+++ MATERIAL FOR THE TASK +++
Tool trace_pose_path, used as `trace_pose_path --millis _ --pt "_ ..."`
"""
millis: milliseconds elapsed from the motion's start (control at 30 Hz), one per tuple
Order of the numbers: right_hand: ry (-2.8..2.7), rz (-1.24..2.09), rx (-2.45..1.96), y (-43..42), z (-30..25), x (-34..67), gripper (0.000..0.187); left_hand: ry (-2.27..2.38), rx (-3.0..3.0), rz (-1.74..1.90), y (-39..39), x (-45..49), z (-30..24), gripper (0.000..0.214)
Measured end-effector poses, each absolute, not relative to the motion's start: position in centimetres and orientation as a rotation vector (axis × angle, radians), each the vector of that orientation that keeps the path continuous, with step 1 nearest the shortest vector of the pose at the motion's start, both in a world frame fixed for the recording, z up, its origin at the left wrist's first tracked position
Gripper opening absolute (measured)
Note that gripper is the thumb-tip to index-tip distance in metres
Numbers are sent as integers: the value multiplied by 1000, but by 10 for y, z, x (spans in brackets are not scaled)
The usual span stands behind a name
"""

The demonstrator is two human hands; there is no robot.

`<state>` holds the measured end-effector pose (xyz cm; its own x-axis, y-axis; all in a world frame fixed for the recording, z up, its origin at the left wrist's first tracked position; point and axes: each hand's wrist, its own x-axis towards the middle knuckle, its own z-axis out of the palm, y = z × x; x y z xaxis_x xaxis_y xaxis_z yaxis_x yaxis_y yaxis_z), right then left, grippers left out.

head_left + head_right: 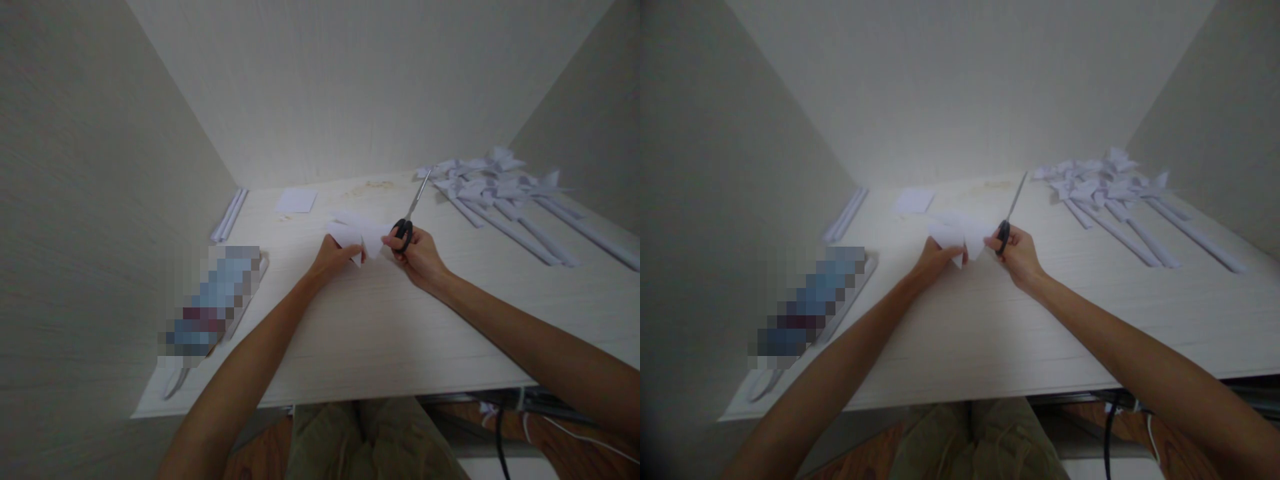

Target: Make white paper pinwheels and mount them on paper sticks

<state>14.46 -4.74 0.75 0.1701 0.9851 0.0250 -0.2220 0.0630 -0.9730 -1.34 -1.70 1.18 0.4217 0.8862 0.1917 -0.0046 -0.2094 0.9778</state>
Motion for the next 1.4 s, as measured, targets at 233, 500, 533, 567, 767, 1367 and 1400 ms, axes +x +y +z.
trace_pose_path --millis 233,500,533,567,767,1367,1400 --pt "-949 1156 -1087 -47 7 145 26 783 1510 1048 -15 -12 6 10" --pt "-894 1170 -1044 -46 6 145 26 800 1536 1055 -11 -13 0 19" --pt "-887 1173 -1043 -46 7 145 26 797 1546 1051 -11 -14 0 18" --pt "-882 1177 -1043 -46 7 145 26 793 1551 1050 -11 -14 1 18" --pt "-873 1189 -1037 -46 7 146 25 766 1532 1016 -15 -14 5 17" --pt "-903 1211 -1032 -46 7 146 26 736 1574 1002 -18 -13 12 16" --pt "-902 1212 -1036 -46 7 145 26 730 1576 1001 -18 -13 12 16"
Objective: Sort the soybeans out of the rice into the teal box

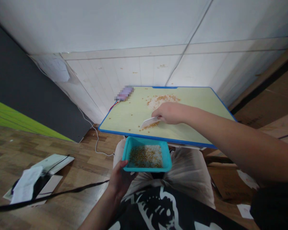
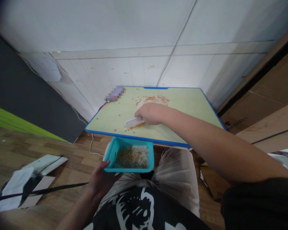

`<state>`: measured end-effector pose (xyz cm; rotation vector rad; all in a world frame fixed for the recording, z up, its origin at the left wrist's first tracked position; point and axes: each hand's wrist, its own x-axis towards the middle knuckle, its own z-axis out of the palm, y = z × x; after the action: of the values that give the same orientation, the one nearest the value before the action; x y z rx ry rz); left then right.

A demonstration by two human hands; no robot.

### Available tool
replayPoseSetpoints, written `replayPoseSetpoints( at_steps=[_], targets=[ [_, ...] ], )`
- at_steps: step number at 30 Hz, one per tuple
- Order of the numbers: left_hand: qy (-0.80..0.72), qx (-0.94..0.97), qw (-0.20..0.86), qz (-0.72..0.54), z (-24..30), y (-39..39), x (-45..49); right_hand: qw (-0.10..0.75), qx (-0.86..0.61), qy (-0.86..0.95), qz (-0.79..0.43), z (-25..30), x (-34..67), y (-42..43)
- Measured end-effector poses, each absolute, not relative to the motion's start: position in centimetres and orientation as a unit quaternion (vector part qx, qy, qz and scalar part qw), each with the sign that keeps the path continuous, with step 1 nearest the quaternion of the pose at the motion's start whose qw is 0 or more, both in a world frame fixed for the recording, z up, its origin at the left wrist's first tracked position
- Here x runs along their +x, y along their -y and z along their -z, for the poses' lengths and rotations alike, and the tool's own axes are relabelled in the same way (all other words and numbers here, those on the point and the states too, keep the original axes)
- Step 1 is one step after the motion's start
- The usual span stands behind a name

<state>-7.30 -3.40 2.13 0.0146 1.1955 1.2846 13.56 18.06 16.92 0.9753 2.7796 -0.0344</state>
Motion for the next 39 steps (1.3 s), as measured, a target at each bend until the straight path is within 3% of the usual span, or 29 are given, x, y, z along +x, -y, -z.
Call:
replayPoseSetpoints(
  at_steps=[22, 31, 39],
  targets=[
    [-0.513, 0.013, 0.648, -0.563, -1.9, 3.5, -7.2, 0.077, 0.329, -0.941, 0.021, -17.0, 13.9, -18.0],
    [-0.529, -0.009, 0.641, -0.556, -2.5, 3.3, -6.6, -0.050, 0.283, -0.957, 0.051, -18.2, 11.2, -20.2],
    [-0.496, -0.006, 0.663, -0.560, -0.9, 4.0, -7.6, -0.112, 0.184, -0.975, 0.056, -17.3, 1.6, -22.8]
  ],
)
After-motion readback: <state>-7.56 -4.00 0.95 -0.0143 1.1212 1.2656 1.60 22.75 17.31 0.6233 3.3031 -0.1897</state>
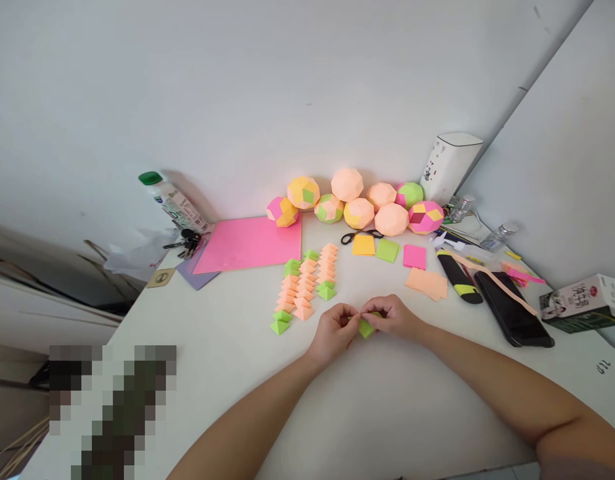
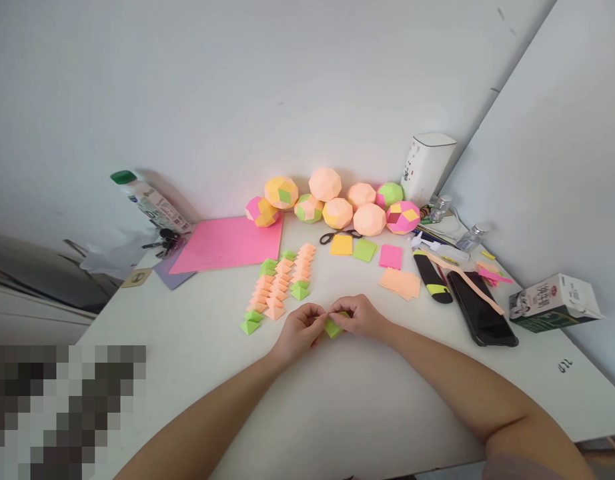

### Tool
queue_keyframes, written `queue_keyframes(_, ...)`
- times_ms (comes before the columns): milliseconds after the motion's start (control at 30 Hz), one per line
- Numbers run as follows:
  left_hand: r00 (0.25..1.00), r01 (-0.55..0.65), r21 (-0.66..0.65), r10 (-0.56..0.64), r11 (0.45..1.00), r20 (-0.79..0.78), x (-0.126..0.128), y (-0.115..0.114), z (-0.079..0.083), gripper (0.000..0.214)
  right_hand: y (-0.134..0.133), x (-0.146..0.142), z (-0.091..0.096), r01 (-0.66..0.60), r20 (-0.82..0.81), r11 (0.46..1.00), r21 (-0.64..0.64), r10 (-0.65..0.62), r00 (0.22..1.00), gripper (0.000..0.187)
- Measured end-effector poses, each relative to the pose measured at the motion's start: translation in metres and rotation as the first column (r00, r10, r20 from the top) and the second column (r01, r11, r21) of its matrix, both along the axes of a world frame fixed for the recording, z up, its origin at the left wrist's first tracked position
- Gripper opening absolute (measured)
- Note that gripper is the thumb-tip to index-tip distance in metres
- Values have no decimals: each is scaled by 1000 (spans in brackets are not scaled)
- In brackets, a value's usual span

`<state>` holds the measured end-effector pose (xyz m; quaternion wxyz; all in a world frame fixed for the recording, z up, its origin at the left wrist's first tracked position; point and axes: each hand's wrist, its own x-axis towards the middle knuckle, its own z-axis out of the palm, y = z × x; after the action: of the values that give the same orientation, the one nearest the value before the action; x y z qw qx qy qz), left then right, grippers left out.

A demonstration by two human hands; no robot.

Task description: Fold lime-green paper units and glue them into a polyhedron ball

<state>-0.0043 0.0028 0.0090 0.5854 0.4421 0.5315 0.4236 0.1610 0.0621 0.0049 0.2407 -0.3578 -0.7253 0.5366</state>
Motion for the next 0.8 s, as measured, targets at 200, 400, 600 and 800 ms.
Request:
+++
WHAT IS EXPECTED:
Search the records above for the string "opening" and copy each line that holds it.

RESPONSE FOR THIS EXERCISE:
Gripper opening absolute (measured)
- Gripper opening absolute (measured)

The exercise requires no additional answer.